Read through the material below and find each line that has the word "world"; copy it.

══ PROVIDED MATERIAL

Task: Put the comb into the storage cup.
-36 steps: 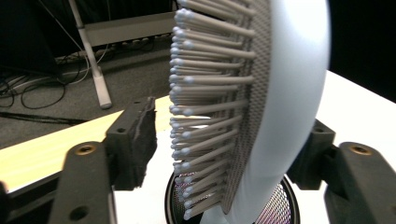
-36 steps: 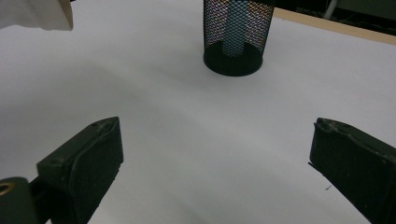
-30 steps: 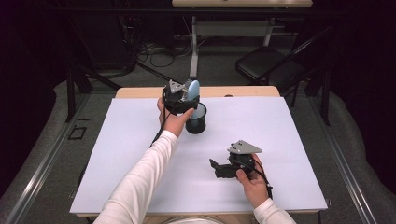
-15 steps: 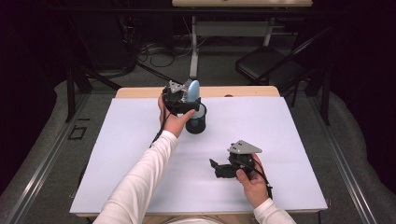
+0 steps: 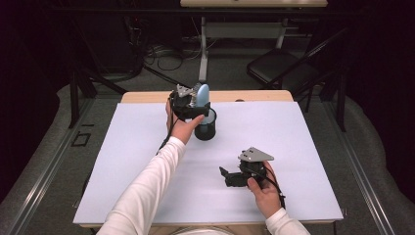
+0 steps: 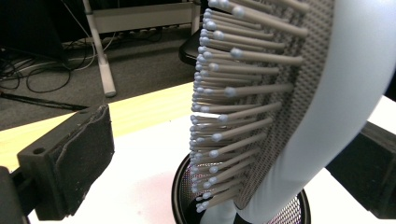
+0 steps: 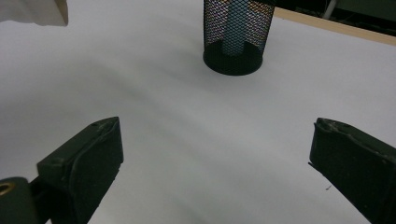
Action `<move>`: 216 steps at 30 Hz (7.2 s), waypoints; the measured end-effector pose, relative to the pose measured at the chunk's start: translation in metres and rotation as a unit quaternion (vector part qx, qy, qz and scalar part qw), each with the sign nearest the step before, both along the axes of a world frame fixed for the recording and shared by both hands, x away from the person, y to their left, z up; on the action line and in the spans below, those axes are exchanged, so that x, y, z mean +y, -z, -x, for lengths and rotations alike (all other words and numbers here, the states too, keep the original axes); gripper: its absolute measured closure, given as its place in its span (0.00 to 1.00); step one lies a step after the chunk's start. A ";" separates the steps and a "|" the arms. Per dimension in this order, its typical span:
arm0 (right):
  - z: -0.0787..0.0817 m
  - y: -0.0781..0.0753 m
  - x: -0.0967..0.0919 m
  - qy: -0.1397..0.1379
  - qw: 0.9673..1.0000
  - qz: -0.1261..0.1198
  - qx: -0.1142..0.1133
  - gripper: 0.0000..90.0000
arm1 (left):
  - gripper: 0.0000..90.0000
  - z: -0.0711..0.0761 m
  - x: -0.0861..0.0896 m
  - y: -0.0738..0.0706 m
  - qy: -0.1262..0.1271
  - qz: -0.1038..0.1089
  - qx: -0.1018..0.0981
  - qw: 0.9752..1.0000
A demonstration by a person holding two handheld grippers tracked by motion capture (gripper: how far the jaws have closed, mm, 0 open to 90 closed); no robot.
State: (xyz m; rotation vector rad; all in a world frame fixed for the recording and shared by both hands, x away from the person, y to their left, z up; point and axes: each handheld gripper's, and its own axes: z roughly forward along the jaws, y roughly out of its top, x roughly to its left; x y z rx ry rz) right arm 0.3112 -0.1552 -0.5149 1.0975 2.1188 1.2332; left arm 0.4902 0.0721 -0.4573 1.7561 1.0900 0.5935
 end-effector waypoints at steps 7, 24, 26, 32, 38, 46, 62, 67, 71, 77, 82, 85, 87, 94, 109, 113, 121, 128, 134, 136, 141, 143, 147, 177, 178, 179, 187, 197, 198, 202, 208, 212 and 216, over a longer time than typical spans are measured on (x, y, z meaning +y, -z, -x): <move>0.000 0.000 0.000 0.000 1.000 0.001 -0.001 0.03 | 0.00 0.000 -0.001 0.001 0.000 0.001 0.003 1.000; 0.000 0.000 0.000 0.000 1.000 0.002 -0.002 0.03 | 0.01 0.000 0.000 0.000 0.002 0.001 0.008 1.000; 0.000 0.000 0.000 0.000 1.000 0.001 -0.001 0.03 | 0.01 0.000 0.000 0.000 0.002 0.000 0.008 1.000; 0.000 0.000 0.000 0.000 1.000 0.001 -0.001 0.03 | 0.01 0.000 0.001 0.000 0.001 -0.001 0.011 1.000; -0.001 0.000 0.000 0.000 1.000 0.002 -0.001 0.03 | 0.01 0.000 0.002 -0.001 0.003 -0.001 0.013 1.000; -0.001 0.001 0.000 0.000 1.000 0.002 -0.001 0.03 | 0.01 0.001 0.003 -0.004 0.008 0.001 0.017 1.000; -0.001 0.001 -0.001 0.002 1.000 0.001 -0.001 0.03 | 0.01 0.006 0.002 -0.021 0.019 -0.015 0.022 0.999; -0.001 0.001 0.000 0.002 1.000 0.002 -0.001 0.03 | 0.01 0.007 0.005 -0.027 0.019 -0.018 0.024 0.999; -0.001 0.001 0.000 0.002 1.000 0.001 0.000 0.03 | 0.01 0.008 0.008 -0.031 0.022 -0.018 0.023 0.999; -0.002 0.001 -0.001 0.002 1.000 0.002 0.000 0.03 | 0.01 0.011 0.011 -0.037 0.031 -0.016 0.023 0.999; -0.001 0.000 -0.001 0.003 1.000 0.001 0.000 0.03 | 0.01 0.015 0.014 -0.044 0.041 -0.016 0.021 0.999; -0.001 0.001 -0.001 0.005 1.000 0.000 0.000 0.03 | 0.01 0.017 0.018 -0.047 0.045 -0.018 0.021 0.999; -0.001 0.000 -0.001 0.005 1.000 0.000 0.001 0.03 | 0.01 0.019 0.020 -0.050 0.049 -0.020 0.022 0.998; -0.002 0.000 -0.003 0.010 1.000 0.000 -0.001 0.02 | 0.01 0.026 0.029 -0.057 0.061 -0.023 0.018 0.998; -0.003 -0.001 -0.005 0.012 1.000 -0.005 0.001 0.01 | 0.01 0.044 0.052 -0.065 0.075 -0.038 0.019 0.996; -0.003 0.000 -0.004 0.011 1.000 -0.004 0.002 0.01 | 0.01 0.053 0.058 -0.063 0.084 -0.033 0.018 0.996; -0.005 0.001 -0.005 0.014 1.000 -0.005 0.004 0.01 | 0.01 0.070 0.067 -0.058 0.094 -0.027 0.019 0.995; -0.005 0.002 -0.005 0.015 1.000 -0.005 0.008 0.01 | 0.01 0.083 0.075 -0.055 0.102 -0.016 0.012 0.995; -0.006 0.004 -0.006 0.016 1.000 -0.005 0.010 0.01 | 0.01 0.091 0.080 -0.047 0.109 -0.012 0.017 0.994; -0.006 0.005 -0.006 0.016 1.000 -0.005 0.013 0.01 | 0.01 0.094 0.081 -0.043 0.110 -0.013 0.019 0.994; -0.006 0.006 -0.007 0.017 1.000 -0.007 0.016 0.01 | 0.01 0.100 0.086 -0.035 0.113 -0.010 0.021 0.993; -0.007 0.005 -0.008 0.017 1.000 -0.007 0.015 0.01 | 0.01 0.104 0.089 -0.032 0.114 -0.010 0.024 0.993; -0.006 0.005 -0.008 0.018 1.000 -0.009 0.016 0.01 | 0.01 0.111 0.094 -0.025 0.116 -0.005 0.026 0.993; -0.003 0.002 -0.010 0.027 1.000 -0.007 0.009 0.01 | 0.01 0.162 0.117 0.041 0.120 0.024 0.012 0.992; -0.003 0.002 -0.010 0.027 1.000 -0.007 0.008 0.01 | 0.01 0.163 0.118 0.043 0.121 0.027 0.009 0.992; -0.004 0.003 -0.010 0.027 1.000 -0.006 0.008 0.01 | 0.01 0.163 0.118 0.044 0.121 0.027 0.008 0.992; -0.003 0.003 -0.011 0.026 1.000 -0.004 0.008 0.01 | 0.02 0.163 0.123 0.060 0.114 0.030 0.008 0.993; -0.005 0.004 -0.011 0.023 1.000 -0.002 0.006 0.01 | 0.02 0.160 0.126 0.071 0.111 0.019 0.000 0.994; -0.005 0.004 -0.010 0.023 1.000 -0.002 0.007 0.01 | 0.02 0.160 0.126 0.072 0.114 0.021 0.002 0.993; -0.004 0.004 -0.009 0.022 1.000 0.001 0.007 0.01 | 0.02 0.160 0.125 0.072 0.116 0.020 0.001 0.993; -0.004 0.005 -0.008 0.021 1.000 0.003 0.006 0.01 | 0.02 0.160 0.125 0.073 0.116 0.021 0.002 0.993; -0.005 0.006 -0.008 0.020 1.000 0.004 0.008 0.01 | 0.02 0.159 0.126 0.073 0.114 0.022 0.000 0.993; -0.005 0.006 -0.009 0.021 1.000 0.002 0.009 0.01 | 0.02 0.159 0.126 0.074 0.110 0.023 0.000 0.994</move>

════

THE ANSWER
Action `<move>`: 216 steps at 30 Hz (7.2 s), waypoints; the measured end-effector pose, relative to the pose measured at the chunk's start: translation in metres and rotation as a unit quaternion (vector part qx, qy, qz and scalar part qw), each with the sign nearest the step before, both along the axes of a world frame fixed for the recording and shared by both hands, x away from the person, y to their left, z up; on the action line and in the spans below, those axes are exchanged, so that x, y, z mean +y, -z, -x, for lengths and rotations alike (all other words and numbers here, the states too, keep the original axes); gripper: its absolute measured closure, given as its place in its span (0.00 to 1.00); step one lies a step after the chunk's start. A ";" separates the steps and a "|" the arms. Per dimension in this order, its typical span:
State: (xyz m; rotation vector rad; all in a world frame fixed for the recording and shared by both hands, x away from the person, y to their left, z up; point and axes: each handheld gripper's, and its own axes: z roughly forward along the jaws, y roughly out of its top, x roughly to its left; x y z rx ry rz) right arm 0.3112 -0.1552 -0.5149 1.0975 2.1188 1.2332; left arm 0.4902 0.0721 -0.4573 1.7561 1.0900 0.5935

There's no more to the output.